Aim of the task: Among the lines below, which ones contain the word "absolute"? Copy every such line.

☆ ☆ ☆

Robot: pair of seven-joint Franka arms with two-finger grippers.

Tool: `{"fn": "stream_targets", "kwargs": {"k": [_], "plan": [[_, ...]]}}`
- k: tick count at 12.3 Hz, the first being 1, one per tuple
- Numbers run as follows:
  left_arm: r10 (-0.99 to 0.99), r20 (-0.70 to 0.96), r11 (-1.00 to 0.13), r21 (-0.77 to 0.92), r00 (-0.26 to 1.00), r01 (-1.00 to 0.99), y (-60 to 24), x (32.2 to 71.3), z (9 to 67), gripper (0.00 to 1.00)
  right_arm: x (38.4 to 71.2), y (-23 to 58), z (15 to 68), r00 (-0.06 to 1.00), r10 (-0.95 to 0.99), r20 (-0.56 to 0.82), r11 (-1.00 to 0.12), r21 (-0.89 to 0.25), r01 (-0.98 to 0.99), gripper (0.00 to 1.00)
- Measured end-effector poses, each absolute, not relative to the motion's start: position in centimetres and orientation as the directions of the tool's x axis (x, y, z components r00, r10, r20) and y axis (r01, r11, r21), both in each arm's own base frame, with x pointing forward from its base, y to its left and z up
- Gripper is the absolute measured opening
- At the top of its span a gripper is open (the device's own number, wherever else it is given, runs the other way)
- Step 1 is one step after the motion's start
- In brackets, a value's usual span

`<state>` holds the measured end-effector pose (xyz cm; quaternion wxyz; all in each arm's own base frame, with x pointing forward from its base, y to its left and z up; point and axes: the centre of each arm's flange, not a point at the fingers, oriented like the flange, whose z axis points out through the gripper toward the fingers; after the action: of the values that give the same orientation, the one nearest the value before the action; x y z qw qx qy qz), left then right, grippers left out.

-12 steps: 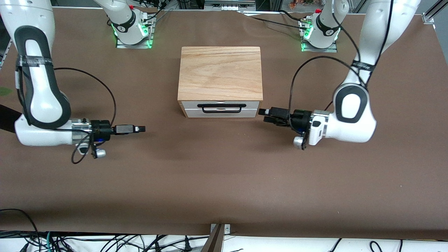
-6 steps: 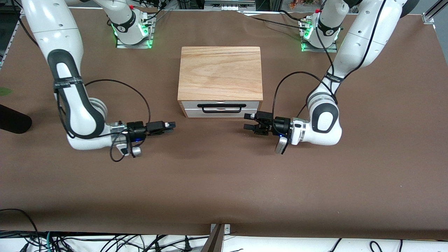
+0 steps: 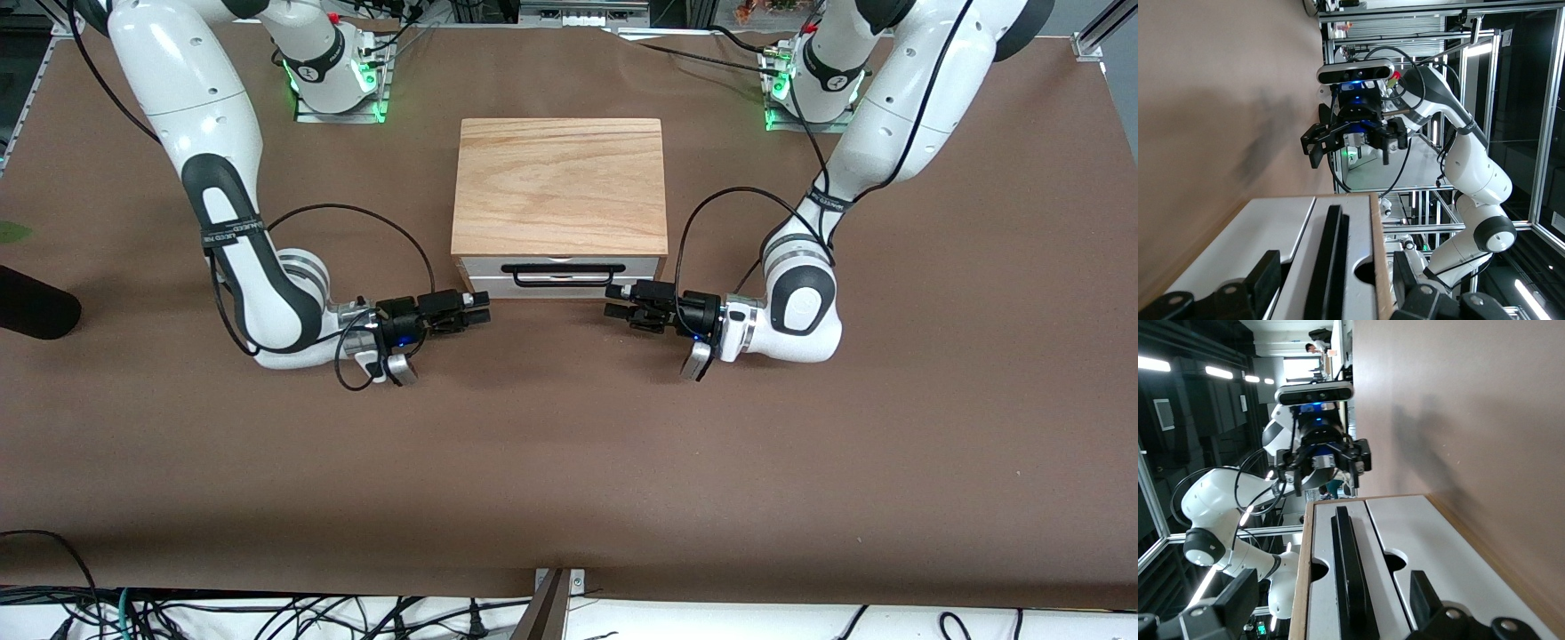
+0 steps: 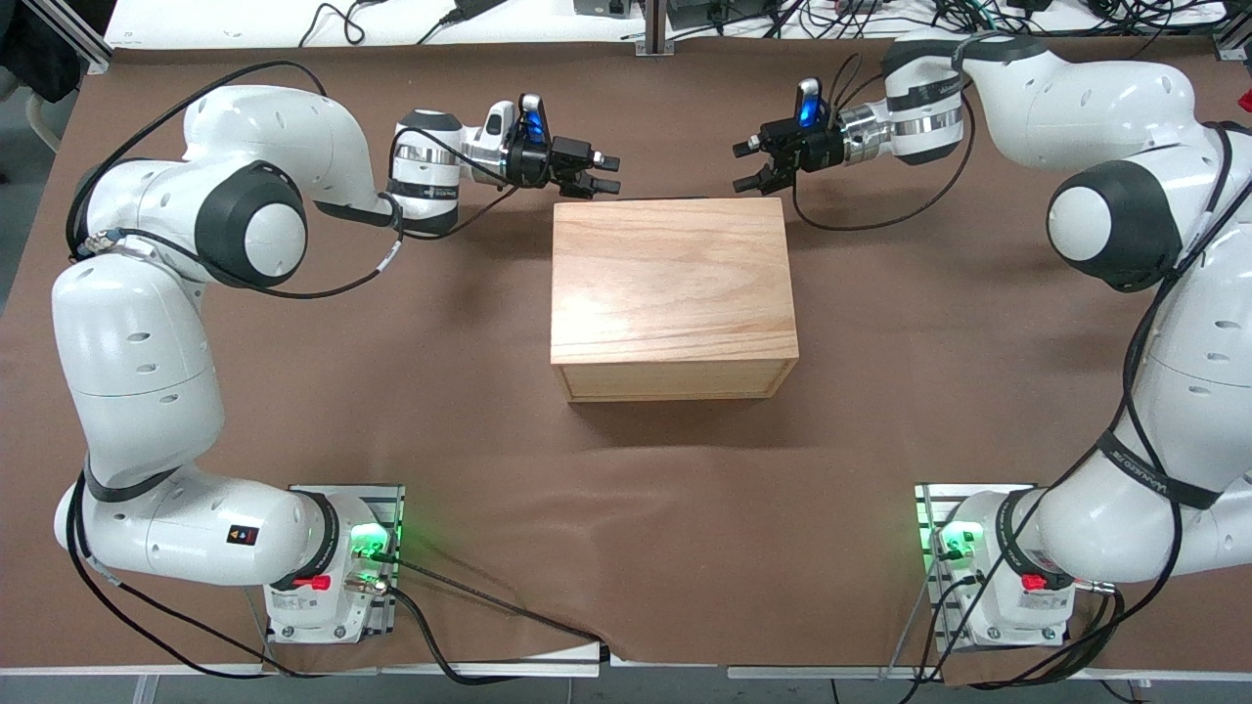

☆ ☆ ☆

Solution to this problem:
- Measured end-effector poses, each absolute, not relative to the motion's start: position in centimetres and orientation as the directions of the tool's x axis (x, y, z components r00, r10, r20) and y axis (r01, r11, r21), both in each arm's own base frame, with x pointing forward from its base, y to its left and z up
- Gripper is the absolute measured opening

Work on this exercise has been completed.